Currently, the Partnership's Sabine plant has a contract with a third-party to fractionate the raw-make NGLs produced by the Sabine plant. The primary term of the contract expired on June 30, 2012 and is currently renewed on a month-to-month basis. The Partnership will negotiate with this third-party to try to establish a long-term fractionation agreement. If this third-party ceases to fractionate the produced NGLs from the Sabine plant and the Partnership is unsuccessful in determining another alternative for its Sabine customers, the Partnership will cease operation of the Sabine plant. Although the Partnership does not have specific plans at this time to relocate the Sabine plant if it is idled, the Partnership may utilize it elsewhere in its operations.
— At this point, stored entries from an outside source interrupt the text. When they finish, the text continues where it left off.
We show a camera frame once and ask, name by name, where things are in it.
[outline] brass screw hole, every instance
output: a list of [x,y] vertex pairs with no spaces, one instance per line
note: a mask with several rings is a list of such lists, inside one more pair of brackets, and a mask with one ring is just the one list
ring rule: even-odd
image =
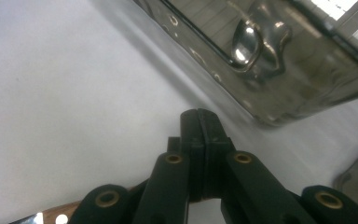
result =
[[179,163],[182,160],[182,157],[178,155],[169,155],[165,158],[165,161],[167,161],[168,163]]
[[338,197],[325,191],[316,193],[315,198],[319,203],[331,209],[340,209],[344,205]]
[[246,154],[237,154],[235,155],[234,159],[240,163],[249,163],[252,161],[252,158]]
[[95,203],[101,208],[115,205],[120,199],[120,195],[115,190],[108,190],[100,193],[95,199]]

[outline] black plastic part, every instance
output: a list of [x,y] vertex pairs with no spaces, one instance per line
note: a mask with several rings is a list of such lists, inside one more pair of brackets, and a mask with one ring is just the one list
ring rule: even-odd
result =
[[200,125],[199,111],[187,110],[180,116],[180,148],[190,158],[190,201],[202,200],[204,185],[205,141]]
[[[101,195],[112,191],[114,204],[96,201],[109,202]],[[194,109],[182,114],[181,137],[169,138],[149,180],[130,191],[115,185],[93,190],[68,224],[186,224],[188,202],[208,198],[222,199],[227,224],[358,223],[358,205],[344,194],[316,186],[298,197],[256,156],[235,151],[213,112]]]
[[238,200],[250,223],[316,224],[253,154],[229,153],[226,178],[227,193]]
[[200,125],[205,141],[205,165],[203,198],[221,198],[225,157],[234,151],[217,115],[205,109],[199,109]]
[[168,137],[168,152],[179,152],[180,151],[180,137]]
[[158,157],[132,224],[185,224],[189,159],[166,152]]
[[[339,203],[335,202],[337,199],[329,197],[328,195],[333,195],[333,197],[339,199],[342,206],[337,206],[337,204],[339,205]],[[319,223],[358,223],[358,205],[337,190],[324,186],[308,187],[303,190],[301,202],[304,208],[306,208]]]
[[[117,203],[101,207],[97,205],[97,197],[104,192],[115,191],[118,195]],[[73,213],[68,224],[103,224],[103,223],[126,223],[125,218],[130,195],[126,189],[116,185],[104,185],[91,191]]]
[[226,191],[220,203],[220,210],[227,224],[248,224],[249,219],[235,197]]

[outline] metal container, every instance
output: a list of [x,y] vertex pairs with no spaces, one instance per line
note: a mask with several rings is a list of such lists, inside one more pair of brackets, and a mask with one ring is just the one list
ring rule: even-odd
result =
[[134,0],[270,125],[358,98],[357,0]]

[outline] white surface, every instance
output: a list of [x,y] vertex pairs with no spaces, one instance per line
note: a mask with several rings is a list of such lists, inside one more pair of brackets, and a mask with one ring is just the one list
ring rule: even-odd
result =
[[[131,1],[0,1],[0,223],[141,182],[197,107],[296,193],[358,156],[358,100],[261,129]],[[190,206],[223,222],[217,200]]]

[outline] metal rim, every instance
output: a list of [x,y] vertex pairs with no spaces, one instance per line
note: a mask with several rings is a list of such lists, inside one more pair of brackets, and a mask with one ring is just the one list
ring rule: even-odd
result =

The net book value of the Sabine plant was $46.4 million (including $13.3 million of intangible assets attributable to customer relationships) as of June 30, 2012. If the plant is idled on a long-term basis, an impairment may be recorded to expense the non-recoverable costs associated with the plant's current location, which are estimated to be approximately $27.0 million based on the net book value as of June 30, 2012.

Clearfield Acquisition

(d) Clearfield Acquisition

 

On July 2, 2012, the Partnership, through a wholly-owned subsidiary, completed its previously announced acquisition of all of the issued and outstanding common stock of Clearfield Energy, Inc. and Clearfield Energy's wholly-owned subsidiaries (collectively, “Clearfield”). Clearfield is a well-established crude oil, condensate and water services company with operations in Ohio, Kentucky and West Virginia. Clearfield's business includes crude oil pipelines, a barge loading terminal on the Ohio River, a rail loading terminal on the Ohio Central Railroad network, a trucking fleet, and brine water disposal wells.

 

The Partnership paid approximately $210.0 million in cash for the acquisition and the purchase was funded from restricted cash that resulted from the senior notes offering in May 2012. The assets associated with this acquisition will be included in a new reporting segment that will be referred to as Ohio River Valley. Pro-forma financial statements for the Clearfield acquisition are available on our amended Current Report on Form 8-K/A filed on August 1, 2012.